What you are asked to do>
Which lines in the entries below contain the string "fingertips"? Show each of them in full.

══ Record excerpts

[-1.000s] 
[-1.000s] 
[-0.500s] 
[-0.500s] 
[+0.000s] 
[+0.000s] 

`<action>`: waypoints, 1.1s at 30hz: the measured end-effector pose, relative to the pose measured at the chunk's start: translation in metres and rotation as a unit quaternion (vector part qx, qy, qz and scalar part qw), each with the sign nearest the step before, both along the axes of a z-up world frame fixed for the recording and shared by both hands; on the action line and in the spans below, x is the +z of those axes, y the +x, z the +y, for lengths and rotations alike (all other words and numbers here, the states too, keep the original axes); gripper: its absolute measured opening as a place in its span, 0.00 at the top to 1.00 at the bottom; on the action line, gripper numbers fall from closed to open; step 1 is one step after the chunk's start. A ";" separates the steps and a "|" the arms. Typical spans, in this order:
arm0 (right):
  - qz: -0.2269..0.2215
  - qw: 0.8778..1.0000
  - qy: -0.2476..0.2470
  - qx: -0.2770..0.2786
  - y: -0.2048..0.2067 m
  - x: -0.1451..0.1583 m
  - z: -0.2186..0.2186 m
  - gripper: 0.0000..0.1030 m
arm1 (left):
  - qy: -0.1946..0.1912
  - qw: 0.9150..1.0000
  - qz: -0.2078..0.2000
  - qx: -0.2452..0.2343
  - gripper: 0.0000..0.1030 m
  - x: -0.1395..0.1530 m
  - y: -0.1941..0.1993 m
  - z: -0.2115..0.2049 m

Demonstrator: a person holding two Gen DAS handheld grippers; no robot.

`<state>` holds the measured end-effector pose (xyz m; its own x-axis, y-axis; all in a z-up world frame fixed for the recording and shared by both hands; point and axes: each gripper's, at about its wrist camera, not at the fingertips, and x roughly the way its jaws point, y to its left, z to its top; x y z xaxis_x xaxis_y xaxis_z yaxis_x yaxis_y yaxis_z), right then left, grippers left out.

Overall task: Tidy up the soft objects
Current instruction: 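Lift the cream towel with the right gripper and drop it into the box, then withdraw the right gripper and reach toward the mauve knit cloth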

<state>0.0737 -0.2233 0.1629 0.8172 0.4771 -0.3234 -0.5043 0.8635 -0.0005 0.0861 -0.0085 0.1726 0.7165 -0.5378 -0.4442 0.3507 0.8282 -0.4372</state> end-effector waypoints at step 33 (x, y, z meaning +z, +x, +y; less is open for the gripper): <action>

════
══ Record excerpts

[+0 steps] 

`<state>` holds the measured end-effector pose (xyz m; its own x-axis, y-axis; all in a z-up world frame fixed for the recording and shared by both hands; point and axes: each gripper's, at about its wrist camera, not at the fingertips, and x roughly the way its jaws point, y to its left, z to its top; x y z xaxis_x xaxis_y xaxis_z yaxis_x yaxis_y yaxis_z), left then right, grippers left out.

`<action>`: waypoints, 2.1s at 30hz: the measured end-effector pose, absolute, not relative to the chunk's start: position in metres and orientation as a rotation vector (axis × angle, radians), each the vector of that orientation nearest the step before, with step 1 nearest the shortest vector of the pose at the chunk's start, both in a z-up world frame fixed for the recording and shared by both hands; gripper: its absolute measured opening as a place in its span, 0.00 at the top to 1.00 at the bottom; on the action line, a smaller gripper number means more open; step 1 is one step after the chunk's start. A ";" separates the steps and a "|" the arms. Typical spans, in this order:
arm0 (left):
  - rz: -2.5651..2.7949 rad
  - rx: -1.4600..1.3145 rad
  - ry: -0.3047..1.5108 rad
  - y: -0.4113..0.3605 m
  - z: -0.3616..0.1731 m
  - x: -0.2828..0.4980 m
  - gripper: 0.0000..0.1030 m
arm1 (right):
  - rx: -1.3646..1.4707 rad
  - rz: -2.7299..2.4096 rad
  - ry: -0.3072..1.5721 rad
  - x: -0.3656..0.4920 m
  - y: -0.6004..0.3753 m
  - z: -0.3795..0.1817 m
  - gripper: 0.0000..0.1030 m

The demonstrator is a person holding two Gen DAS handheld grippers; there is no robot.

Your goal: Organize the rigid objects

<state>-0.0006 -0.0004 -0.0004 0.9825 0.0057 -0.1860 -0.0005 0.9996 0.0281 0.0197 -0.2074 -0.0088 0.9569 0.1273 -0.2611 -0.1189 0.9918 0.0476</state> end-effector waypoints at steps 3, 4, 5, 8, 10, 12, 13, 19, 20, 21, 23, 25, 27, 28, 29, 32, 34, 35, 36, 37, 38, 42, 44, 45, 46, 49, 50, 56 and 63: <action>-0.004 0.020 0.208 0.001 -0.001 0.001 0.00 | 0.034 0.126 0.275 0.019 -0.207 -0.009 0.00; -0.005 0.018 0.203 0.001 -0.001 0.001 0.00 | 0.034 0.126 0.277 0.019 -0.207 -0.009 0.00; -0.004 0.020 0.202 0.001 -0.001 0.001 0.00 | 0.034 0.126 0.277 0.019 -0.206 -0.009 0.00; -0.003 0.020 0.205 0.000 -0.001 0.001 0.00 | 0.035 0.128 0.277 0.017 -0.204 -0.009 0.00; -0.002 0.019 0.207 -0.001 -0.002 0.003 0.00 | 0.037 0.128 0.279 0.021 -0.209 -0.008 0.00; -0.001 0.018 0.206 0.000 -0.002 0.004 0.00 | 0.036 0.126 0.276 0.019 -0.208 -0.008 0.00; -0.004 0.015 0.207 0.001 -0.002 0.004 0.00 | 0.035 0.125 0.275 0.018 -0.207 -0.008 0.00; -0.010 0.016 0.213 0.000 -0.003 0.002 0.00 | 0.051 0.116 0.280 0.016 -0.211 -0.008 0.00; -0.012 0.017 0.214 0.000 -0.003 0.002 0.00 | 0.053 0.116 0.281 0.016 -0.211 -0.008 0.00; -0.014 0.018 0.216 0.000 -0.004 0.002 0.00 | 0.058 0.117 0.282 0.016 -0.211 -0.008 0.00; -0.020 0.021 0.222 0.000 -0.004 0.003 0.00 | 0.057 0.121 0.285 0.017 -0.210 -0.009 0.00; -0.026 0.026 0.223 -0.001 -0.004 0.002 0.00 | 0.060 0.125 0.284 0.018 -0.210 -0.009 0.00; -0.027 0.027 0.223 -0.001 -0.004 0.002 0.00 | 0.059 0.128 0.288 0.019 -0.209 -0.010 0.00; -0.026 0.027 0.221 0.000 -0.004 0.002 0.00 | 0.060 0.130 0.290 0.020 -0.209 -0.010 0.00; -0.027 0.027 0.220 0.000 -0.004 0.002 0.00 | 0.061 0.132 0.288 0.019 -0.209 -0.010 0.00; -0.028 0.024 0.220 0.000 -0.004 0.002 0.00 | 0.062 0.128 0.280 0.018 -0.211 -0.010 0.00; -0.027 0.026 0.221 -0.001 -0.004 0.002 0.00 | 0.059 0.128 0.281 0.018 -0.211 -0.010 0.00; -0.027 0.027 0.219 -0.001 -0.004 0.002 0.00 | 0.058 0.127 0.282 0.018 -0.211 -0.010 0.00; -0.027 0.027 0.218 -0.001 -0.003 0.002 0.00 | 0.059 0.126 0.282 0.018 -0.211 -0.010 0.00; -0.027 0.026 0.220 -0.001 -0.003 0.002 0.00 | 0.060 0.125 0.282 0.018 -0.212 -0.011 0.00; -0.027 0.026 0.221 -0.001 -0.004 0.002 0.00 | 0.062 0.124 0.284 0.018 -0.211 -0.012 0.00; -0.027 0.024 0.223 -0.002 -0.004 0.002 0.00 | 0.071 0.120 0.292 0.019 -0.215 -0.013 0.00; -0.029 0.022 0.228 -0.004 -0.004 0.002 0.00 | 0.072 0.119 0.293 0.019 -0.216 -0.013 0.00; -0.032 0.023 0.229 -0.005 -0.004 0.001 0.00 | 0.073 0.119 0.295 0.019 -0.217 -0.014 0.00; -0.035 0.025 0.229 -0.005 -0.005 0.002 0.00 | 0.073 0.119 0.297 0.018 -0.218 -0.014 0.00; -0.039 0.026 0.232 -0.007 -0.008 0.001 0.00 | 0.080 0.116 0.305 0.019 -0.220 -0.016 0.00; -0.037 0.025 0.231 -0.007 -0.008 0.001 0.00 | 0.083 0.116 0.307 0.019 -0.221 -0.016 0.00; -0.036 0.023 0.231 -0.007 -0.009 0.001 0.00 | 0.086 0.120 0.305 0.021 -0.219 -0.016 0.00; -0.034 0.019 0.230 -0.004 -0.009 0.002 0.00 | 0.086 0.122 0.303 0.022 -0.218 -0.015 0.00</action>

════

The completed task>
`<state>` holds the measured end-effector pose (xyz m; its own x-axis, y-axis; all in a z-up world frame fixed for the recording and shared by both hands; point and axes: each gripper's, at about its wrist camera, not at the fingertips, and x roughly the way its jaws point, y to its left, z to its top; x y z xaxis_x xaxis_y xaxis_z yaxis_x yaxis_y yaxis_z), right then left, grippers left out.
`<state>` holds the measured end-effector pose (xyz m; its own x-axis, y-axis; all in a z-up world frame fixed for the recording and shared by both hands; point and axes: each gripper's, at about its wrist camera, not at the fingertips, and x roughly the way its jaws point, y to its left, z to its top; x y z xaxis_x xaxis_y xaxis_z yaxis_x yaxis_y yaxis_z), left then right, grippers left out.

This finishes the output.